Even with that piece, there are substanial lexical and parsing
issues that complicate things.  Bare numbers, or expressions,
next to each other without syntactic glue can cause parsing fits. :-)

> > I think that'd cover the vast
> > majority of use-cases wouldn't it?
> 
> Not quite.  Expressions are interesting of themselves, but not all
> that useful.  It's functions or macros plus expressions which gets us
> close to where we want to be.  So expressions gives a little as it is,

That's the difficult and slippery slope here.  Being able to write
    (FOO << (12 + 2))
is nice, but it would be nicer and more useful to represent
    (FOO << ((i) + 2))
where (i) was actually parameterized or iterated in some way.

> a lot more for people already running their dts through cpp.  To
> really make progress, we still want a proposal for a standard function
> or macro syntax for dtc.  And, obviously, a decision whether to go
> with functions or macros.  I like macros, because I think they give a
> lot of flexibility with minimal conceptual complexity.  Jon's proposal
> is based on functions.  I didn't like his proposal very much as a
> whole, but I should take another look and see what I think of the
> function syntax in isolation.

It might also be instructive to isolate my expression parsing
for its lexical and syntactic changes and work towards introducing
those, perhaps in isolation, as a first step.

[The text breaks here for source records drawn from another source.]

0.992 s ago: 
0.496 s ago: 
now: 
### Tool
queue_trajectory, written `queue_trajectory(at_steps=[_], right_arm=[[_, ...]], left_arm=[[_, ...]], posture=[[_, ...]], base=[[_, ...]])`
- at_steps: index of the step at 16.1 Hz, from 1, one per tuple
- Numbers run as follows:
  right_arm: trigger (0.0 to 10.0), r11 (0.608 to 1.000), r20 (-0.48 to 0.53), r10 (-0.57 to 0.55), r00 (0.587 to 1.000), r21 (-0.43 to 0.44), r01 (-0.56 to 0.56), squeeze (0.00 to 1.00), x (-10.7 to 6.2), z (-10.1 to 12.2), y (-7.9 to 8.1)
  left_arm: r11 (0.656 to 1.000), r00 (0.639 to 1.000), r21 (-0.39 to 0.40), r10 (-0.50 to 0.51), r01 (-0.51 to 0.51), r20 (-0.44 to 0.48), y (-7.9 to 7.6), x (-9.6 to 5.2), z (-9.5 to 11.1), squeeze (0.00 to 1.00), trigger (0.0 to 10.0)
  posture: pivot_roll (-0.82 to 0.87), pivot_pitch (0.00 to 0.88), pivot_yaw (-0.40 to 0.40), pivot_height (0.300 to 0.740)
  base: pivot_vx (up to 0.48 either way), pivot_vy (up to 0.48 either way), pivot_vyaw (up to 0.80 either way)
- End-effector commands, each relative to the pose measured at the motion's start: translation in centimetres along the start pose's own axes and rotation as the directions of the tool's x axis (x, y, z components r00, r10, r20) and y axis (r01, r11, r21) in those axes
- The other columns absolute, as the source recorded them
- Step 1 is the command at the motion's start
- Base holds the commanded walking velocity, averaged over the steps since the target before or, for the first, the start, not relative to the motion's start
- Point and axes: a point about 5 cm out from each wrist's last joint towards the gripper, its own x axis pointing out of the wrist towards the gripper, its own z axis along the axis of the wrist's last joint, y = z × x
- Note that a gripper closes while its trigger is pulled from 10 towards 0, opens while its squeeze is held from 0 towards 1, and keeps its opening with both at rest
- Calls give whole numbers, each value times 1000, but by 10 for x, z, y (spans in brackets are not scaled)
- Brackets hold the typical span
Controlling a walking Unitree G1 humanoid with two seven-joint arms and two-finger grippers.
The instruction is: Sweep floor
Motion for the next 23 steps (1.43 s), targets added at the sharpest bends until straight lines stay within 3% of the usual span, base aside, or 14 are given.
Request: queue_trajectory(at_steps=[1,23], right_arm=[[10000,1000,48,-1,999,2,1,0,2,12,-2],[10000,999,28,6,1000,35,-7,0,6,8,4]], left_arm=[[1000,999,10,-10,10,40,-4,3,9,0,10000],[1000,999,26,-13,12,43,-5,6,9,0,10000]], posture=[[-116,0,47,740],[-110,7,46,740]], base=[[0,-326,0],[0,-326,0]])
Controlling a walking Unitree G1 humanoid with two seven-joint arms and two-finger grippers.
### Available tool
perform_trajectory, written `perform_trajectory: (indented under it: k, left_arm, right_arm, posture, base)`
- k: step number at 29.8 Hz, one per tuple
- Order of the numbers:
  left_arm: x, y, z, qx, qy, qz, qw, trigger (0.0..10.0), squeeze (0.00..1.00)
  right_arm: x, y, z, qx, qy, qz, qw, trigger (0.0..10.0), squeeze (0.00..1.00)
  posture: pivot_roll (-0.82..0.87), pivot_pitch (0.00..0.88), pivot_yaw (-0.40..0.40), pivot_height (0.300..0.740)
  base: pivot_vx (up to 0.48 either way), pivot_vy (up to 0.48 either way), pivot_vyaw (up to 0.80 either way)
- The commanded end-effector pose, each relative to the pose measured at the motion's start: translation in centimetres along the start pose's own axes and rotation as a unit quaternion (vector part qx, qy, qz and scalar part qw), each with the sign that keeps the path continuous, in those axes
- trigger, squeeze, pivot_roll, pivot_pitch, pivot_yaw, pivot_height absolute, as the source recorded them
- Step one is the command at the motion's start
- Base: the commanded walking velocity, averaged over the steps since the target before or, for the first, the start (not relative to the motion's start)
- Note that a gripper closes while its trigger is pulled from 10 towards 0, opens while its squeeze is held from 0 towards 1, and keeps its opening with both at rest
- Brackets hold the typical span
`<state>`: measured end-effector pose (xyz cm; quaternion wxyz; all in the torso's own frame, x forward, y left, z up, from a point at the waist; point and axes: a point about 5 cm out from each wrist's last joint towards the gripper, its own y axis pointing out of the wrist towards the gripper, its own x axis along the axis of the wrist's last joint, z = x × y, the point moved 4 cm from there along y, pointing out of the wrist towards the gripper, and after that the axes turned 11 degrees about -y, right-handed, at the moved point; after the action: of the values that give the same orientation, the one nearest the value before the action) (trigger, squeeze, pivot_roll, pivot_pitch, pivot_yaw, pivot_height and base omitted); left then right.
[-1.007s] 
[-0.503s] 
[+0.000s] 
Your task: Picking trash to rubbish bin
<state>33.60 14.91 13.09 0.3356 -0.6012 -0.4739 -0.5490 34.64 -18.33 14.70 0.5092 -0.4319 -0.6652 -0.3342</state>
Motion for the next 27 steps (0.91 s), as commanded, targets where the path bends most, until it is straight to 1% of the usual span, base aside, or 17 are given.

The key there WRT your interest, Stephen, is that it can capture
the use of apparent variables or #define'd-equivalent symbols within
the expression handling.  (David's version did not.)

> > For more advanced stuff like loops to synthesize multiple nodes, it
> > seems like writing a custom script to generate the .dts file and
> > then passing the result to dtc would be more modular, and not
> > require us to create a whole new Turing-complete language in dtc?
> 
> Perhaps. 

OK.  Let's explore that approach.  We'll write a, say, Python collection
of code-objects for each, what?, device.  Place them all in a large library.
Your "device tree source" effectively now becomes a "main" that starts
instantiating librarified devices, adding a litle glue to emit some
one-off property or two.

That could work.  But is it now OK that the construction of the device
tree source file is tied to Python?  Do we make the kernel builds now
reliant upon Python too?  Or Perl?  But wasn't that shot down *again*?
Hans wants shell.  Lotte likes Lua.  Suki plays with Python.  Willi
is happy again.  Adolf builds his DTS with Perl.  No one uses Tcl.
Everyone just checks-in their *generated* DTS results anyway.  It'll
be a war without tears.

Or how do you see this working?

> .. One of the reasons that I'm so doggedly conservative and
> picky about new dtc syntax is that small languages have a tendency to
> grow to Turing completeness, whether you intend it originally or not.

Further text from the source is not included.